Na Base de Aviação da PM, a soldado Kelly ficou responsável pela comunicação com a Secretaria da Saúde durante a missão. O transporte, portanto, funcionou como uma ligação entre as equipes médicas responsáveis pela retirada e pelo transplante, com cada etapa dependendo da anterior.
Helicóptero da PM levou coração até Vitor: órgão chegou ao destino em 161 minutos
Segundo a reportagem publicada na época, o período entre a retirada do coração do doador e a implantação no menino foi de aproximadamente 161 minutos, pouco menos de duas horas e 41 minutos.
O intervalo ficou cerca de 79 minutos abaixo da janela de quatro horas mencionada pelo piloto.
Por rodovia, Ribeirão Preto e São José do Rio Preto estão separadas por aproximadamente 200 quilômetros. Para uma operação envolvendo um coração destinado a transplante, porém, a distância precisava ser tratada também como uma questão de tempo.
O helicóptero Águia foi utilizado justamente para reduzir esse intervalo.
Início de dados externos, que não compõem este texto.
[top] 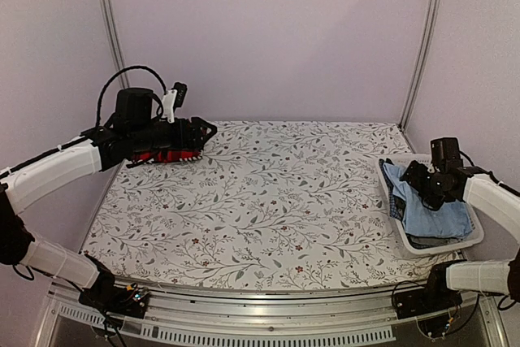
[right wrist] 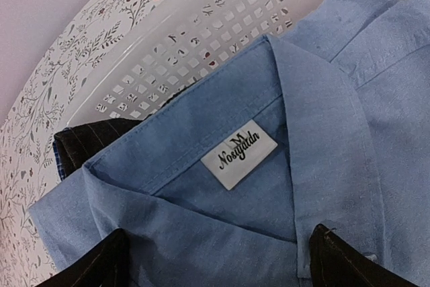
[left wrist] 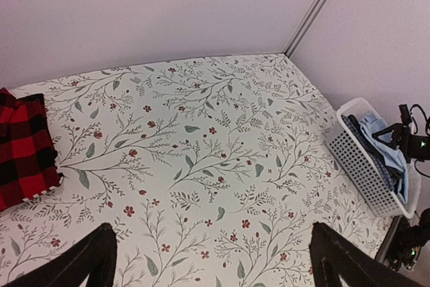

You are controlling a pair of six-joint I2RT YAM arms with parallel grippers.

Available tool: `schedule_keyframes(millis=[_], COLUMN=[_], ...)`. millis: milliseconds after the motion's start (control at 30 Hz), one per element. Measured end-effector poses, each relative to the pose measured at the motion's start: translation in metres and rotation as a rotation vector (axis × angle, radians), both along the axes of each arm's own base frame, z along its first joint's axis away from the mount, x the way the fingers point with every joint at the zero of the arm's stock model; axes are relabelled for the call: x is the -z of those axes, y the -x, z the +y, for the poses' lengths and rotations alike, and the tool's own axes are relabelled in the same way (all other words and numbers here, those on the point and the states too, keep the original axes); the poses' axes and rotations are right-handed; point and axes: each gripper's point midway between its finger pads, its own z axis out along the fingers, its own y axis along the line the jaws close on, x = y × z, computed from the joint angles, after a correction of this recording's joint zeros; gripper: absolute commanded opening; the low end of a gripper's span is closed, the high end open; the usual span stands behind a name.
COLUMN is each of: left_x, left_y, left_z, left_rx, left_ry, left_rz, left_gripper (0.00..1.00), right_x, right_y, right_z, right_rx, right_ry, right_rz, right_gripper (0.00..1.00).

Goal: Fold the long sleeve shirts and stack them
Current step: Pick up the square-folded shirt from the bin, then place the crumpled shirt at the center of the board.

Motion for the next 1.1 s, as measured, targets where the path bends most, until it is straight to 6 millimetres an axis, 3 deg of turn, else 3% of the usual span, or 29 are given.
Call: schedule_keyframes(millis=[100, 267, 367, 567, 833, 933, 1100], left_x=[0.000, 0.000, 0.000, -0.010, -0.018, -0.019, -0.019], left_y=[0.001, 0.002, 0.002, 0.001, -0.001, -0.001, 0.000], left_z=[-0.001, -0.002, -0.002, -0.003, -0.004, -0.004, -0.004], left_rx=[0.006, 0.013, 0.016, 0.019, 0.019, 0.020, 0.023], left_ry=[0.002, 0.005, 0.006, 0.010, 0.016, 0.017, 0.019], left_rz=[0.001, 0.003, 0.003, -0.014, -0.028, -0.029, -0.029], left_gripper=[1.00, 1.00, 1.00, 1.00, 1.00, 1.00, 1.00], right_x=[0.002, -0.001, -0.002, -0.014, -0.085, -0.113, -0.163], right_y=[-0.004, -0.013, -0.015, -0.019, -0.041, -0.047, -0.049], right_z=[0.002, 0.007, 0.007, 0.005, 0.006, 0.022, 0.080], right_rx=[0.006, 0.000, 0.007, -0.001, -0.046, -0.097, -0.241], right_ry=[-0.035, -0.081, -0.097, -0.074, -0.022, -0.002, 0.029], right_rz=[-0.024, -0.070, -0.081, -0.083, -0.196, -0.248, -0.340], right_gripper=[0.65, 0.19, 0.00, 0.00, 0.00, 0.00, 0.00])
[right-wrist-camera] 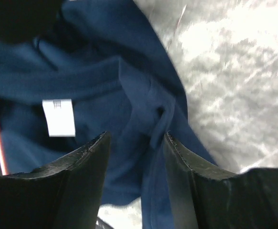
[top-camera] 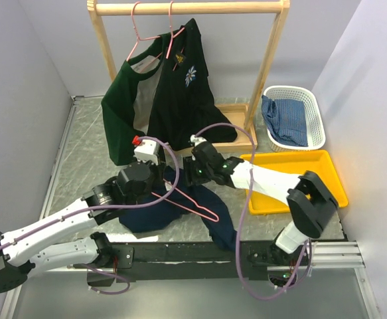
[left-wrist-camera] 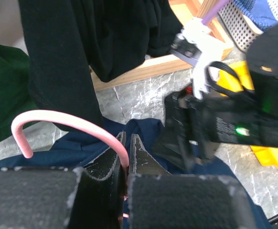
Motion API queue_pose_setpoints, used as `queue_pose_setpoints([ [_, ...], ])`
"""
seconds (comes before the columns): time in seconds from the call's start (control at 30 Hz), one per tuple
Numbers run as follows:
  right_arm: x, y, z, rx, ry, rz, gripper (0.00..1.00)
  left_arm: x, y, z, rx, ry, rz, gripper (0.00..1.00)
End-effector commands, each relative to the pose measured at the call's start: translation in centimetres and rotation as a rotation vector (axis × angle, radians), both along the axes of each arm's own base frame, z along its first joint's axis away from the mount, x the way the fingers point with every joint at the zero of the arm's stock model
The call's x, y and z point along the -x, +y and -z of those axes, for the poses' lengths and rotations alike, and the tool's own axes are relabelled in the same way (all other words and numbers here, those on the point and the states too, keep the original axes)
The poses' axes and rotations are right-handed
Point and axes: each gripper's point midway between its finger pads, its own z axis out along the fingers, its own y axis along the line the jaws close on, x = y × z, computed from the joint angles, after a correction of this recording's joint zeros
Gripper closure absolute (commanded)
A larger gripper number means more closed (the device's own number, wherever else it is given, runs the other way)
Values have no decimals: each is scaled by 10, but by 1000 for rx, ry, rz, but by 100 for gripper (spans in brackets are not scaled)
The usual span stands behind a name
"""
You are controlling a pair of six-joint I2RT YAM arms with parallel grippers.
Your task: Place the t-shirt on the hanger
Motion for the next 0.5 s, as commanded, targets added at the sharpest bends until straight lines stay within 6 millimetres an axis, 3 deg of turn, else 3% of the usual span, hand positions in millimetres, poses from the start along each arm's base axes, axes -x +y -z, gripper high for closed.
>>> queue_pose_setpoints([
  [0.0,-33,20,-37,-59,-94,33,43,-2,3,-18,48,-47,-16,99],
  [0.17,-46,26,-22,-27,-86,56,47,-3,6,-21,54,-57,-30,99],
  [0.3,-49,19,-6,37,-73,75,55,-5,13,-27,70,-79,-66,99],
  [0.47,-45,7,-1,69,-82,83,47,-6,17,-31,81,-91,-84,99],
])
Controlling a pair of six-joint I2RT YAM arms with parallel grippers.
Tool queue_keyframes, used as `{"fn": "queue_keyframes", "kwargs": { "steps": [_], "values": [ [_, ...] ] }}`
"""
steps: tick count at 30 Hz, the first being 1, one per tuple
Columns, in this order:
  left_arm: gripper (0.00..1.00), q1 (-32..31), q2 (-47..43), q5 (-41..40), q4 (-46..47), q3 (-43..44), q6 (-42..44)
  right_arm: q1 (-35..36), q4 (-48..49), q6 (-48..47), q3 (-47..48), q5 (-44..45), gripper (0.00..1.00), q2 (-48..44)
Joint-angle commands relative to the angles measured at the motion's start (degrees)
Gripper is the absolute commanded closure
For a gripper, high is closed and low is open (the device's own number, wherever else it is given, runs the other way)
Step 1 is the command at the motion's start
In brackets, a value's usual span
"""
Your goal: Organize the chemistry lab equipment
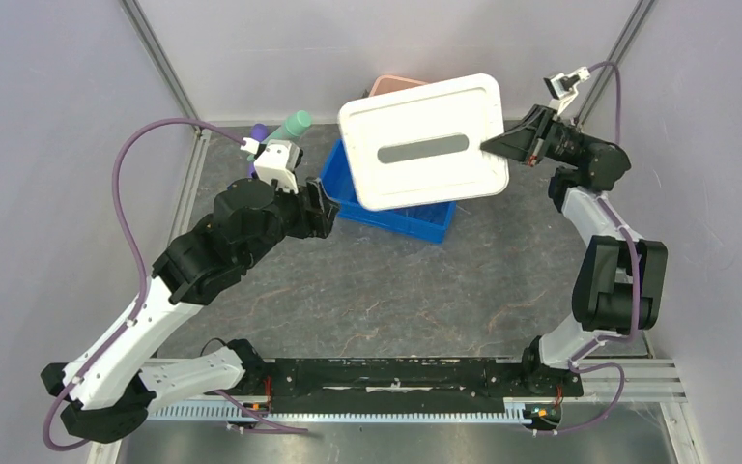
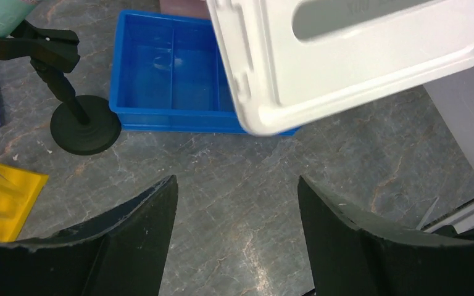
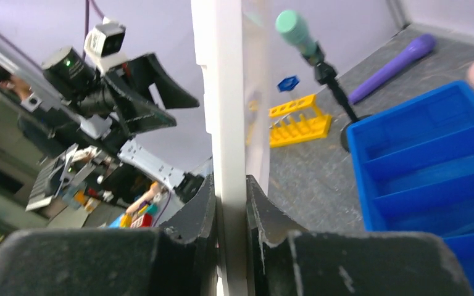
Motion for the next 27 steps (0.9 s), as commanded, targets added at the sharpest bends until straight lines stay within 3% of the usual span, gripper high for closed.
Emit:
{"fn": "queue_keyframes", "kwargs": {
  "steps": [1,6,9,22,27],
  "values": [
    [0.22,-0.10,-1.25,-0.84,1.21,0.10,3.32,-2.91,26.90,4.72,4.23,5.10,1.00,0.12],
    [0.18,-0.10,-2.27,3.06,3.84,-1.88,6.55,-5.96,26.31,9.56,7.43,10.76,1.00,3.19],
    [0.04,-0.10,-2.64,3.51,4.23,-3.13,8.35,-6.13,24.18,10.28,8.30,14.46,1.00,5.27],
    [0.00,-0.08,-4.30,4.37,9.84,-12.97,18.16,-2.17,-24.12,-23.40,2.73,31.28,1.00,3.87],
    [0.00,-0.10,-7.39,11.93,14.76,-19.83,25.49,0.86,-28.70,-23.05,4.14,36.98,1.00,8.45]
  ]
}}
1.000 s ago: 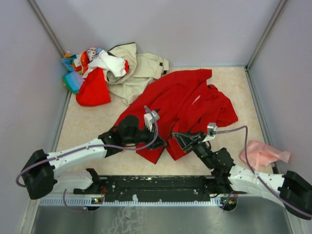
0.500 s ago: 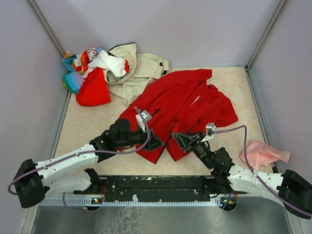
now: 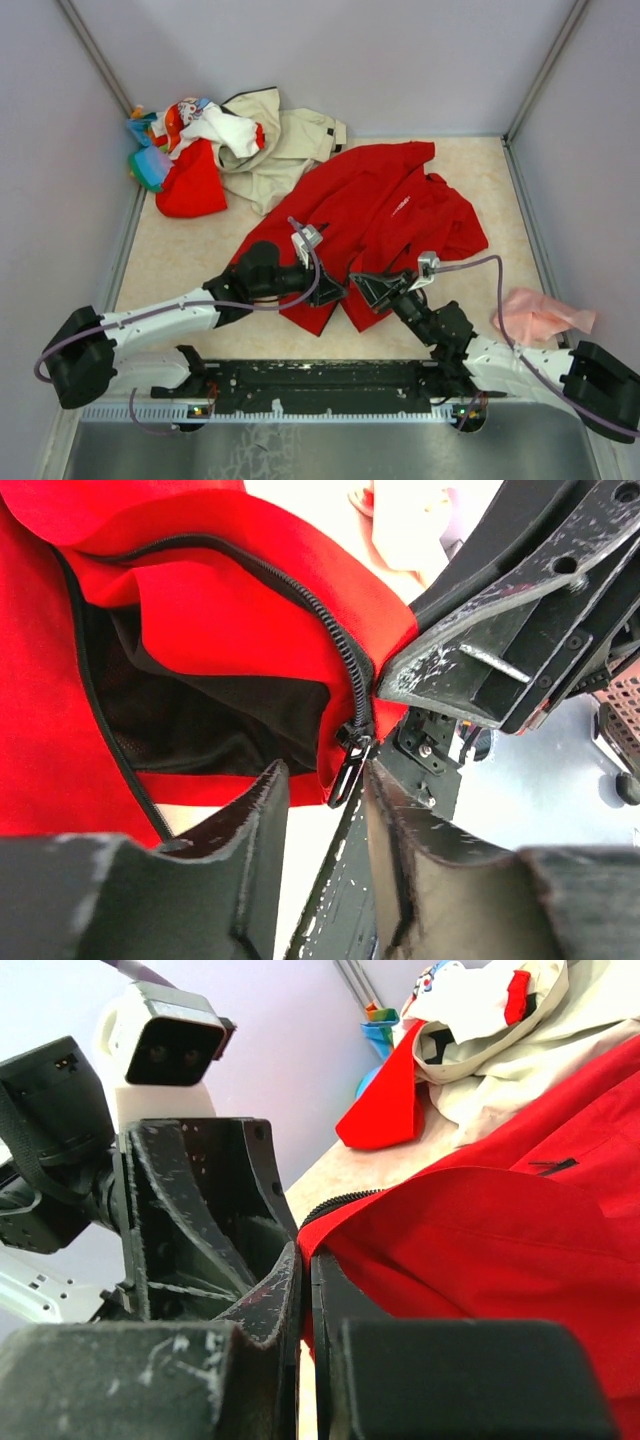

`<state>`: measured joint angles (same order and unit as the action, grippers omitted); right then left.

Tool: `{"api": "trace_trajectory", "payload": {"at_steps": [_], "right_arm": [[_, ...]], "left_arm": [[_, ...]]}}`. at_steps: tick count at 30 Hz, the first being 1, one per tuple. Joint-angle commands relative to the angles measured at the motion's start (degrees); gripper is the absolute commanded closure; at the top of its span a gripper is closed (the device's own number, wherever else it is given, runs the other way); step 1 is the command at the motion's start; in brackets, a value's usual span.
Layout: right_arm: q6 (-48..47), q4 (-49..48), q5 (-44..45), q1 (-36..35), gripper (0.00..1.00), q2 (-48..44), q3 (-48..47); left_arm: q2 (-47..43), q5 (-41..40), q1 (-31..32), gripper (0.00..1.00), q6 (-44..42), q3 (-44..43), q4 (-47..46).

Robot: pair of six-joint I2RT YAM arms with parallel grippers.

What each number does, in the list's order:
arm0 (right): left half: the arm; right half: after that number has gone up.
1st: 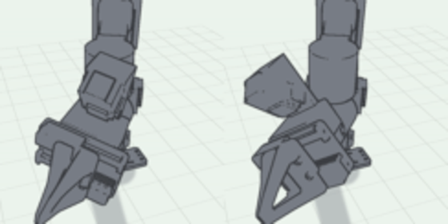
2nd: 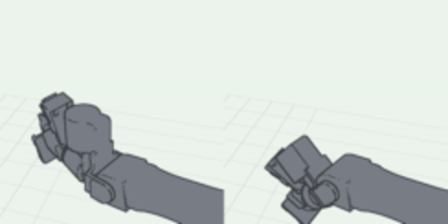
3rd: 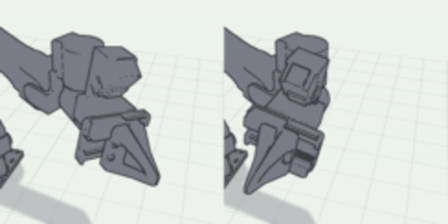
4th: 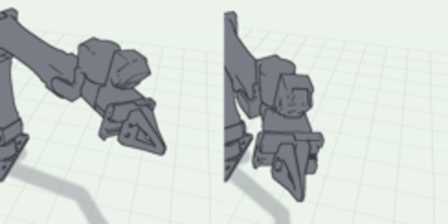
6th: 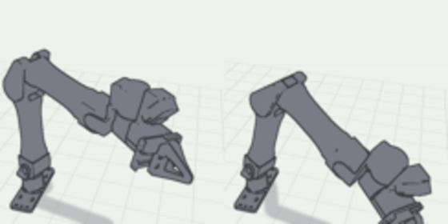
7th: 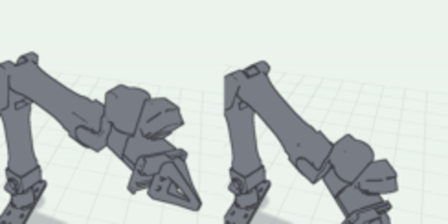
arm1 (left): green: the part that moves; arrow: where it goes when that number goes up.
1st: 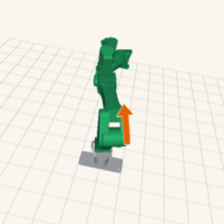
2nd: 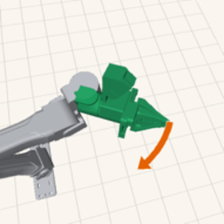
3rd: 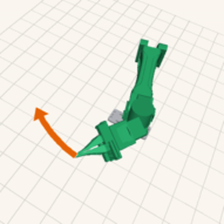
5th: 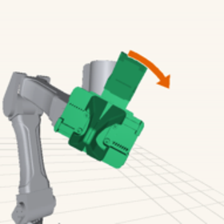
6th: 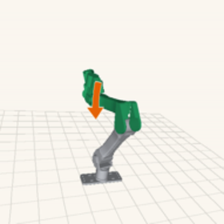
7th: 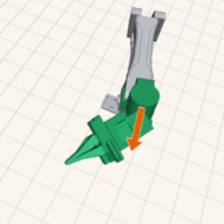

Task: Zip up the jacket
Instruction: Adjust the zipper on the jacket.

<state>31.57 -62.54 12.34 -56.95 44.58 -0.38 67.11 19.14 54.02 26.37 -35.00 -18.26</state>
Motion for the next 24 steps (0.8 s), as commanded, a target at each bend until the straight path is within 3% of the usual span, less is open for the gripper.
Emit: {"api": "trace_trajectory", "payload": {"at_steps": [1, 12, 16, 19, 24], "right_arm": [[-0.45, -5.83, 0.36, -0.09, 1.0, 0.04, 2.67], [-1.08, -1.32, 2.53, 0.6, 1.0, -3.96, 2.32], [-0.59, -0.46, 2.25, 0.87, 1.0, -4.36, 2.19], [-0.36, -0.21, 1.32, 0.96, 1.0, -3.79, 1.88], [-0.12, -0.22, 0.46, 0.94, 1.0, -2.97, 1.8]], "left_arm": [[1.05, 2.66, 0.19, 0.64, 0.61, -1.93, -2.11], [-2.24, -0.04, 0.29, 0.95, -2.66, -0.25, 10.5], [-1.51, 0.67, 0.39, 0.98, -2.63, 0.43, 11.58], [-1.99, 0.55, 0.45, 0.97, -2.8, -0.16, 12.02], [-6.59, -3.92, 0.3, 0.71, -1.2, 0.47, 8.51]]}}
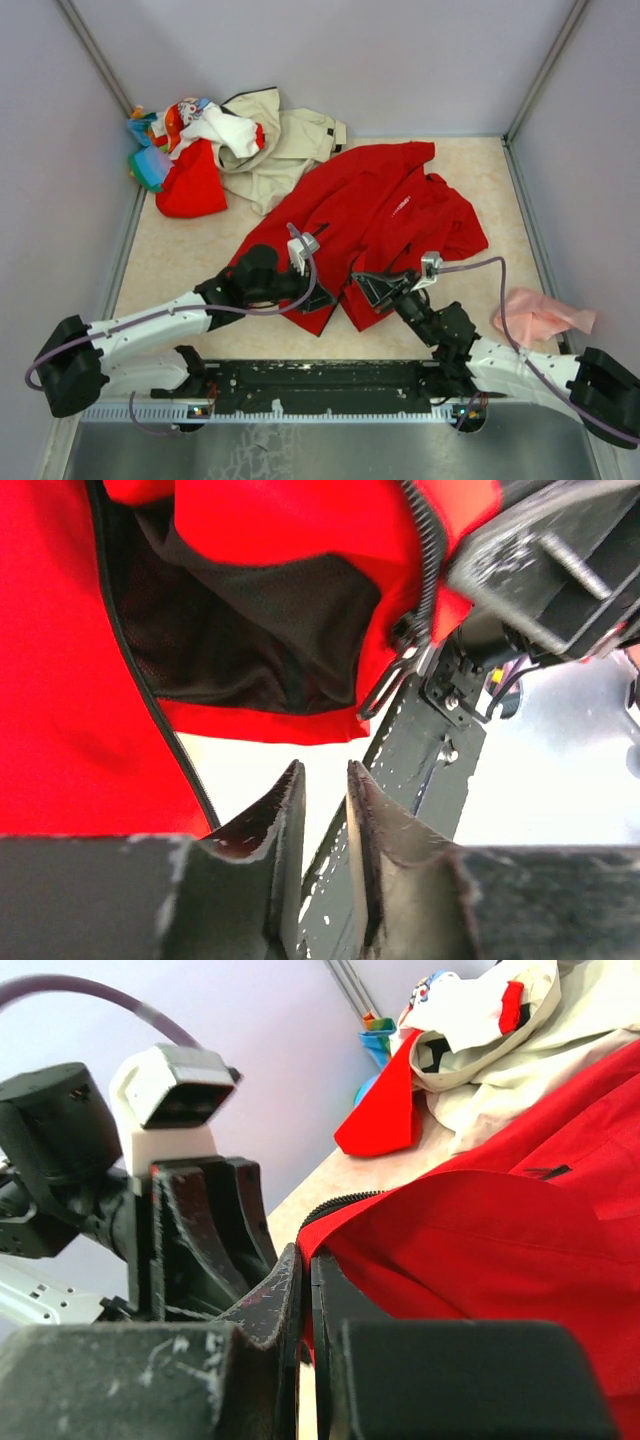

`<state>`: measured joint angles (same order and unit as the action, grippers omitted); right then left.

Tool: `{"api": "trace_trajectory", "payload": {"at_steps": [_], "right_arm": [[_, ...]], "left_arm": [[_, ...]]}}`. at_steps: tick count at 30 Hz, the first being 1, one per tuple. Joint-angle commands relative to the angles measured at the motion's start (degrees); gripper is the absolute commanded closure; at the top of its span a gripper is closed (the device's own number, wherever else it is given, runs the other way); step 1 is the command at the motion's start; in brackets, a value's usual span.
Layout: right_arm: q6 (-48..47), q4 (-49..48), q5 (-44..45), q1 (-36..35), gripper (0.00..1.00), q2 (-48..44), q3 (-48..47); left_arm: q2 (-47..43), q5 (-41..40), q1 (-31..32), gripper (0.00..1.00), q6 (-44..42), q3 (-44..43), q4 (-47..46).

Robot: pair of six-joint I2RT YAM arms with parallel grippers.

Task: Zip up the jacket
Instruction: Adjust the zipper on the jacket.

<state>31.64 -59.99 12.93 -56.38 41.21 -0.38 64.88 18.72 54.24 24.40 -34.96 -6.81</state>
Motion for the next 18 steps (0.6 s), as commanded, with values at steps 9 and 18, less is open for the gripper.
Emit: {"api": "trace_trajectory", "payload": {"at_steps": [9, 18], "right_arm": [[1.25, -1.42, -3.99, 0.39, 1.0, 1.33, 1.52], [0.6, -0.52, -7.16, 0.39, 1.0, 2.39, 1.02]], "left_arm": [[-5.8, -9.24, -1.57, 0.58, 4.82, -0.62, -10.35], [0.93, 0.1, -4.92, 0.5, 11.07, -3.0, -15.76]]}}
A aeronave decolou por volta das 15h e pousou aproximadamente às 16h, segundo o piloto ouvido pelo Jornal da Franca. Depois do pouso, o órgão foi imediatamente encaminhado para a etapa seguinte do procedimento.
O número, no entanto, não corresponde somente ao tempo de voo. O período considera toda a operação entre a retirada do órgão e sua implantação no receptor, incluindo as etapas médicas e logísticas necessárias para o transplante.
Helicóptero da PM levou coração até Vitor: menino de 6 anos recebeu transplante após doença cardíaca

Vitor tinha apenas 6 anos quando recebeu o novo coração. A miocardiopatia dilatada havia sido diagnosticada meses antes e comprometia o funcionamento adequado do órgão.
Com a identificação do doador compatível, a operação passou rapidamente da busca por um coração para uma complexa logística de transporte entre Ribeirão Preto e São José do Rio Preto. O objetivo era fazer com que o órgão chegasse em condições adequadas para a realização da cirurgia.
Hospital informou que Vitor reagiu bem à cirurgia
Após o transplante, o hospital informou que Vitor havia reagido bem ao procedimento e apresentava quadro estável. O menino permaneceu internado para acompanhamento médico e para os cuidados necessários depois da cirurgia.
A reportagem publicada na época não informa detalhes sobre a evolução clínica de Vitor após aquele período ou uma data definitiva para sua alta.